La coerenza dell’impegno del Governo italiano è confermata dalla piena cooperazione con le autorità argentine, tradottasi l’anno scorso in un’importante intesa. L’accordo tra i due Governi consente la trasmissione alle autorità argentine di copia delle documentazioni presenti negli archivi diplomatico-consolari italiani in Argentina e relative a cittadini italiani, doppi cittadini e cittadini di origine italiana vittime del regime militare argentino. Per facilitare il lavoro è stata anche istituita una Commissione tecnica italo-argentina. La mole di materiali è ingente: sono più di 5.000 i documenti consolari contenuti in centinaia di fascicoli personali. Ma sono sicuro che la decisione di aprire i nostri archivi in assoluta trasparenza contribuirà alla ricerca della verità – senza riserve – su quegli anni terribili.


C’è anche un altro motivo per cui avverto una certa emozione intervenendo a questo convegno. I tragici eventi della crisi argentina coincisero con i miei primi anni nella carriera diplomatica. A quel tempo, più di una volta mi chiesi la ragione per la quale l’Italia tenesse una posizione defilata nella crisi argentina, mentre svolgeva un ruolo di primo piano nella condanna di numerosi casi di violazioni di diritti umani: dal golpe cileno all’apartheid alle limitazioni alla libertà dei regimi di oltre cortina.

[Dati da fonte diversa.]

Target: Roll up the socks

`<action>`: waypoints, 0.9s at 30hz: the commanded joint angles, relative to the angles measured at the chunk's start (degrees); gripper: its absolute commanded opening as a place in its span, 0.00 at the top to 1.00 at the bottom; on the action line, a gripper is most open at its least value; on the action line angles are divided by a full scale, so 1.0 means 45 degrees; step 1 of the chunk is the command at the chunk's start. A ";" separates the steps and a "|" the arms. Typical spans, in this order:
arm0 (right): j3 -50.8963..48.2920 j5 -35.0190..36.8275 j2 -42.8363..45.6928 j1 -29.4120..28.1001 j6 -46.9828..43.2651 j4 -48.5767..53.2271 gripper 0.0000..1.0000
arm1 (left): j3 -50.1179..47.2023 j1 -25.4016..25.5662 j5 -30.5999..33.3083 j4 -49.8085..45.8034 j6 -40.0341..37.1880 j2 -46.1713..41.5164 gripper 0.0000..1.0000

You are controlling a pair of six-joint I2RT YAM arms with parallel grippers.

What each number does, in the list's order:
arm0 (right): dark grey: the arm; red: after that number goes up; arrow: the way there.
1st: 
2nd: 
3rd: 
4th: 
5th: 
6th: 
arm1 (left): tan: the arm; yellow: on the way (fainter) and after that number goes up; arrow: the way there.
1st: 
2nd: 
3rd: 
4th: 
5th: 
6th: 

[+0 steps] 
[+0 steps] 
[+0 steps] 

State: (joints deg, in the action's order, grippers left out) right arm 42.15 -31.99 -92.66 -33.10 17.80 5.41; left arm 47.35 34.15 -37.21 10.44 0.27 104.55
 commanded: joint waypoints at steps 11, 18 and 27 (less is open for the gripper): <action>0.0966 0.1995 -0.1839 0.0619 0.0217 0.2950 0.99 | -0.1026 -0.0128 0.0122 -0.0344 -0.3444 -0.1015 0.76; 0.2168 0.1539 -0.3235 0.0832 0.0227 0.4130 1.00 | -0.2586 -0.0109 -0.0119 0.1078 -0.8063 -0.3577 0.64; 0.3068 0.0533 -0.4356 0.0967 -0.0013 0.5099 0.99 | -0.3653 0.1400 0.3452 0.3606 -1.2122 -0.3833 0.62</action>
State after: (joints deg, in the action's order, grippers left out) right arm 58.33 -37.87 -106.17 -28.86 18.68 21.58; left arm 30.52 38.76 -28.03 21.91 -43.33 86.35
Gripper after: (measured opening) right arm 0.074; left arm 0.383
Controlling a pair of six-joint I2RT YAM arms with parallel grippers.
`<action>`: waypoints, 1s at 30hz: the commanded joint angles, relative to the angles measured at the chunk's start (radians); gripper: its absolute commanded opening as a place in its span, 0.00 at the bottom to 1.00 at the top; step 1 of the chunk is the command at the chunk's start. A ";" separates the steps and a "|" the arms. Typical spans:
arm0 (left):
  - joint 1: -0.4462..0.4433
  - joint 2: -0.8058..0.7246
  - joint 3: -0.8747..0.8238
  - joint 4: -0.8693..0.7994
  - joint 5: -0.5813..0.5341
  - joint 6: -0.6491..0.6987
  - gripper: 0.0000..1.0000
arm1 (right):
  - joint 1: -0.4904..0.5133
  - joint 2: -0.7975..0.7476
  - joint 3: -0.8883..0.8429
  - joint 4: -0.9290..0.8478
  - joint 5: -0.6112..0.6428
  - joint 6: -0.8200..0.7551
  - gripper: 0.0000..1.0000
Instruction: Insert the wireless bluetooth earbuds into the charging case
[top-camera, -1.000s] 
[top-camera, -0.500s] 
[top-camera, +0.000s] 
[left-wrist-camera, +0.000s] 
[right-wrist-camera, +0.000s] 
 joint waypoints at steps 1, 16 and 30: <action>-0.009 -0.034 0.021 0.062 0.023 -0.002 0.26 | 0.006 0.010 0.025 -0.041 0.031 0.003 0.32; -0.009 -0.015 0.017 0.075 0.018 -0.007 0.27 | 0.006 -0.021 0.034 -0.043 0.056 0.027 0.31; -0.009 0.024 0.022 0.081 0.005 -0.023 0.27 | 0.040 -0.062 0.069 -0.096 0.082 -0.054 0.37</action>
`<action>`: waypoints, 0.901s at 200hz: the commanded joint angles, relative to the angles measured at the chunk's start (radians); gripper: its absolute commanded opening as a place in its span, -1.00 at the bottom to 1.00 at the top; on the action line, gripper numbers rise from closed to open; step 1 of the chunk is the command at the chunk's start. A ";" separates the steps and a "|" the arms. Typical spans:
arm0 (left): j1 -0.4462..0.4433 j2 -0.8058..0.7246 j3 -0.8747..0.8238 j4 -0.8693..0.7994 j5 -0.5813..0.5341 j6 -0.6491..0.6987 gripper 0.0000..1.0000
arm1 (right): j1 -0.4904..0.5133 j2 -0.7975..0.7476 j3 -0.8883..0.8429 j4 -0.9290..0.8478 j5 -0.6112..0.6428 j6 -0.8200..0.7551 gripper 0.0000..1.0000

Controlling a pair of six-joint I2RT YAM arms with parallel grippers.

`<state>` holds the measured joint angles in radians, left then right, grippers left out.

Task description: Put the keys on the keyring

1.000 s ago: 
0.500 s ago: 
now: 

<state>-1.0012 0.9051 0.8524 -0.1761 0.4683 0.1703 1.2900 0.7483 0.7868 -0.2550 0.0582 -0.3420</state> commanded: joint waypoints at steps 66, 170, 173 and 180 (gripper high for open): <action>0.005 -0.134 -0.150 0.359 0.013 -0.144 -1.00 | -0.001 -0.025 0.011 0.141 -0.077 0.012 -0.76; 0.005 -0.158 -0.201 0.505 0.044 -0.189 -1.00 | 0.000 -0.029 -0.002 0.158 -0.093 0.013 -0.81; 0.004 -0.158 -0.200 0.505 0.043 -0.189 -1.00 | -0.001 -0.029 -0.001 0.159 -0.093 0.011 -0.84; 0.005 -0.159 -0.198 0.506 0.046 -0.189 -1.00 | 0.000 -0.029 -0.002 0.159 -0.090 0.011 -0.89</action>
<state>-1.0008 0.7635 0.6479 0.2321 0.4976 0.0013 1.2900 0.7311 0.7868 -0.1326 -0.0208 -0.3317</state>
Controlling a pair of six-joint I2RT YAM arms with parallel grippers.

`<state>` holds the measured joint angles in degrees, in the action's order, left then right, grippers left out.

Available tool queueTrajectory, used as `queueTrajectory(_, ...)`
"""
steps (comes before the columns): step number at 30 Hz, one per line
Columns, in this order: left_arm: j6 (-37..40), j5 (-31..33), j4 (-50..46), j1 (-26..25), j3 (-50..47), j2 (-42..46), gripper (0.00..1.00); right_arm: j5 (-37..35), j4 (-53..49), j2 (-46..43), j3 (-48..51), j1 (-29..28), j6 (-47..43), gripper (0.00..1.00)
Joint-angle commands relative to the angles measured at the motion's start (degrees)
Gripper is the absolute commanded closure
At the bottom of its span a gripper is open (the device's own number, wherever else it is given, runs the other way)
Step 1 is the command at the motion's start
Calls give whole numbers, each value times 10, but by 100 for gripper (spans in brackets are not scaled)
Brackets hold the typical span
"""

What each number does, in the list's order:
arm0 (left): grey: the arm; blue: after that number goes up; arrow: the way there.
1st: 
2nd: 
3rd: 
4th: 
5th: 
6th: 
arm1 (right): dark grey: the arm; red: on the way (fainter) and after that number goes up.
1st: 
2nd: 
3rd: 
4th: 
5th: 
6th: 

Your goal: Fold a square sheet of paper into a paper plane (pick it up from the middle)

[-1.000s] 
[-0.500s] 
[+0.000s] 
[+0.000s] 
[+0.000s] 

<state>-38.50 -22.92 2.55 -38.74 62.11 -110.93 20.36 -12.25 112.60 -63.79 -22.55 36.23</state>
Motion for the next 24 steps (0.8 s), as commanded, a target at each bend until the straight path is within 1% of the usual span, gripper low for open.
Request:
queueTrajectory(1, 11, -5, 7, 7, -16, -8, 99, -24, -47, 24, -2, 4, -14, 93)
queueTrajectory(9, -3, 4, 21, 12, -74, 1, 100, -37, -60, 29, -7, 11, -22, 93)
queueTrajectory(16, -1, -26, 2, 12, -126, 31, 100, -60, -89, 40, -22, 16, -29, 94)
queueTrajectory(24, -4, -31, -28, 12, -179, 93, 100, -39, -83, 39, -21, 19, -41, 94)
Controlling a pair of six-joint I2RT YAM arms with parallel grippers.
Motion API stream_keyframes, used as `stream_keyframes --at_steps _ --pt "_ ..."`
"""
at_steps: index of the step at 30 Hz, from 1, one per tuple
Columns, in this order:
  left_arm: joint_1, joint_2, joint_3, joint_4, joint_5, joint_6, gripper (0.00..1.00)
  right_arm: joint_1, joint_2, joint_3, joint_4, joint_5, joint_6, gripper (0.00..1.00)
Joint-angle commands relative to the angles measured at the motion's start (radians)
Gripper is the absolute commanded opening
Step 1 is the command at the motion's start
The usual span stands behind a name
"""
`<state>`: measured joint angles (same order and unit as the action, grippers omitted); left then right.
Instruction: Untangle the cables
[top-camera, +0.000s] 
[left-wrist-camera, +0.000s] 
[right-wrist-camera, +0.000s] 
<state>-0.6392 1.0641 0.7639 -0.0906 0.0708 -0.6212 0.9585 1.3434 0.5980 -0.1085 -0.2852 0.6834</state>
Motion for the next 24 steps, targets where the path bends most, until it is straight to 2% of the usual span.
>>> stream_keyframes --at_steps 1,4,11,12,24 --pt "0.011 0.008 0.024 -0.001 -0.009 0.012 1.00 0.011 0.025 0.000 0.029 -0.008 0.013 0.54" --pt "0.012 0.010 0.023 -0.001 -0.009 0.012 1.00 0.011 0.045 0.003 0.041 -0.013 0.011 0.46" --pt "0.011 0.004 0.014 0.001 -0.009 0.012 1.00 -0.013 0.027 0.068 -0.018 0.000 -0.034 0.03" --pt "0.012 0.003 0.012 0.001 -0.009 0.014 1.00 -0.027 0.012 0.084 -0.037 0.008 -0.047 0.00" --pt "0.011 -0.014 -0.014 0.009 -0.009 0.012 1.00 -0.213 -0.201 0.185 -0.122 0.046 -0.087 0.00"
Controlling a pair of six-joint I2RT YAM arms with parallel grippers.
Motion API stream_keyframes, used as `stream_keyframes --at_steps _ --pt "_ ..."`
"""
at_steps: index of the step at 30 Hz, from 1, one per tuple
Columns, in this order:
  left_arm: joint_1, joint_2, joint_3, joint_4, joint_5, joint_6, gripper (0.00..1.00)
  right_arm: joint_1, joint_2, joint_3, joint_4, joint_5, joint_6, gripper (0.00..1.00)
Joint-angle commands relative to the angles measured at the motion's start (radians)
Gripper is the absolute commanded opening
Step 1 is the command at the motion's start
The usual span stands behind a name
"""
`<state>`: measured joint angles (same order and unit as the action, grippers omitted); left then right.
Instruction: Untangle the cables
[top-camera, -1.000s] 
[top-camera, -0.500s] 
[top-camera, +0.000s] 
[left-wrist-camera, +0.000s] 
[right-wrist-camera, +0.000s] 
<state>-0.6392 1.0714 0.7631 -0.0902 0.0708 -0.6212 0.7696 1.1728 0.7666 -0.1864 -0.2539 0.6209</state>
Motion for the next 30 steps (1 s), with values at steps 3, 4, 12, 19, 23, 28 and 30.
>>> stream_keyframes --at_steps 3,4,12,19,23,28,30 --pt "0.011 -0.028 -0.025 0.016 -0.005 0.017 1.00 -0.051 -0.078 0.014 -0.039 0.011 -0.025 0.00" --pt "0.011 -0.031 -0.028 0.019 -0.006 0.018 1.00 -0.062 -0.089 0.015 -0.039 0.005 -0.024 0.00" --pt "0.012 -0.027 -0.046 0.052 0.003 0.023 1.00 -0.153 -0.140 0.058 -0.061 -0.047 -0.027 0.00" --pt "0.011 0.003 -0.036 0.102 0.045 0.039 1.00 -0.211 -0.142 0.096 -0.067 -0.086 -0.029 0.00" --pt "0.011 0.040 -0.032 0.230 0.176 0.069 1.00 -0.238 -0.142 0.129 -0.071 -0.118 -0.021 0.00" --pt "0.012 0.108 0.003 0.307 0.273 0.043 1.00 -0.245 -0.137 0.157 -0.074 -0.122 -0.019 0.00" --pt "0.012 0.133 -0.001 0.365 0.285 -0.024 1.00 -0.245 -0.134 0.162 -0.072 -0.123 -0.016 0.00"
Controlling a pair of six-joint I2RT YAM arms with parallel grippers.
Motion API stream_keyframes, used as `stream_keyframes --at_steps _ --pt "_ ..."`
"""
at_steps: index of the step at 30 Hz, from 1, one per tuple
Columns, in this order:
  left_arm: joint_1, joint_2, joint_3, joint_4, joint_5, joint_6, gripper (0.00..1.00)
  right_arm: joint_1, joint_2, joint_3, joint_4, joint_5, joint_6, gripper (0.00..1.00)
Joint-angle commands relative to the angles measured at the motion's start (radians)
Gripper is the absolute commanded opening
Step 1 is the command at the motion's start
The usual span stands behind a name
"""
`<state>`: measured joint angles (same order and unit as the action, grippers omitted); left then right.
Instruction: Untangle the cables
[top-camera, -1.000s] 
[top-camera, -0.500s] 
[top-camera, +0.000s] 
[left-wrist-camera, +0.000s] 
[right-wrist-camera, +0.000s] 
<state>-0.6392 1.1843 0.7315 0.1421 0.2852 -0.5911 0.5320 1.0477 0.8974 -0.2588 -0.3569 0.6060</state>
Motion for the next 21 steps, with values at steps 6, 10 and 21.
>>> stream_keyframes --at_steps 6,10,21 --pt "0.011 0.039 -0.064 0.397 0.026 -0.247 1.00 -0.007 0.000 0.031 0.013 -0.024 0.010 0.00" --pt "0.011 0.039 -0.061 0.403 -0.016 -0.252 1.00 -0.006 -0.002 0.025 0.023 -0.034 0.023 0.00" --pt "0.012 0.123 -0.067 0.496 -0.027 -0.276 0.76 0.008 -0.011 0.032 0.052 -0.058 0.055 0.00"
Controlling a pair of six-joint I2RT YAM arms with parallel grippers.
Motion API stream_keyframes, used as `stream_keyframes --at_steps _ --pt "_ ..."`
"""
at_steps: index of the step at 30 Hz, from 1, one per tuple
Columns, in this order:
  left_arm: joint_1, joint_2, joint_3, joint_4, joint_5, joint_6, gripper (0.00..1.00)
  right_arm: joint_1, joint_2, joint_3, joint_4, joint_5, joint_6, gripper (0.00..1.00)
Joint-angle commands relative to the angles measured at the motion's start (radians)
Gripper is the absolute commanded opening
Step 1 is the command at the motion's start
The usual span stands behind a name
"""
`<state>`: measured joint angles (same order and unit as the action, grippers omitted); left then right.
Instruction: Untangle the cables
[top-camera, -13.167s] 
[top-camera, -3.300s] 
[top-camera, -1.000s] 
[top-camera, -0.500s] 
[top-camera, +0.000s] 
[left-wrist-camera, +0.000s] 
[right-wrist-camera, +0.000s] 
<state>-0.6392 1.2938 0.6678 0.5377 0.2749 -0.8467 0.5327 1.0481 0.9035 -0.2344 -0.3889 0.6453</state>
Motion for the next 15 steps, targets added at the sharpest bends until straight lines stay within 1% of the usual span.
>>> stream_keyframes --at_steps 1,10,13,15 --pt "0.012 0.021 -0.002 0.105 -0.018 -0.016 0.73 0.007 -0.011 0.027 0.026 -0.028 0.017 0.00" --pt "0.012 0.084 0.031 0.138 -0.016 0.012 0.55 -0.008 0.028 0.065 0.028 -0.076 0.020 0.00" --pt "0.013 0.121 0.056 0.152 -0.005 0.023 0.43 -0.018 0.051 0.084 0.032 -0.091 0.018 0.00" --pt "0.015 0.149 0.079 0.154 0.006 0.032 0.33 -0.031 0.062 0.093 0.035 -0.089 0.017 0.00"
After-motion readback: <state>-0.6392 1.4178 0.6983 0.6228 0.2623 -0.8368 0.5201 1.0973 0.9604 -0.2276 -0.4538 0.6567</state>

Ero fermamente convinto, e lo sono tuttora, che nessuna ragion di Stato possa mai giustificare un atteggiamento di passivo distacco dalla repressione violenta dei diritti umani. La difesa delle libertà fondamentali di ogni essere umano, e in primis dei nostri connazionali, deve costituire una priorità assoluta e irrinunciabile della politica estera italiana. Nelle funzioni che ho l’onore di ricoprire, avverto fortemente questa responsabilità di proteggere i più vulnerabili.


I documenti diplomatici del tempo dimostrano che ci furono alcuni eccessi di prudenza di istituzioni italiane. Ma anche coraggio, generosità, grande spirito di umanità di alcuni diplomatici italiani. Funzionari che si prodigarono personalmente per far comprendere a Roma la sanguinaria situazione nel Paese e per assistere i tanti perseguitati. Voglio oggi manifestare la mia gratitudine a questi colleghi straordinari, alcuni dei quali sono in sala oggi, seduti qui tra noi. Grazie a loro molte vite furono salvate e tante vittime non si sentirono abbandonate in un mare di assurda violenza e di atroce indifferenza.

Il loro esempio rafforza l’impegno della Farnesina e mio personale perché la memoria di quel tragico periodo non sia perduta; perché le regole della geopolitica non siano mai applicate a danno della legalità e dei principi universali di convivenza; e perché la coscienza collettiva e personale di quegli anni serva ai ragazzi della vostra età come monito e incoraggiamento alla difesa della dignità umana, ovunque essa sia ferita o minacciata. I valori di libertà e democrazia, che fondano la nostra Costituzione, sono i cardini della politica estera italiana e ci spingono a operare perché tragedie del genere non si ripetano mai più.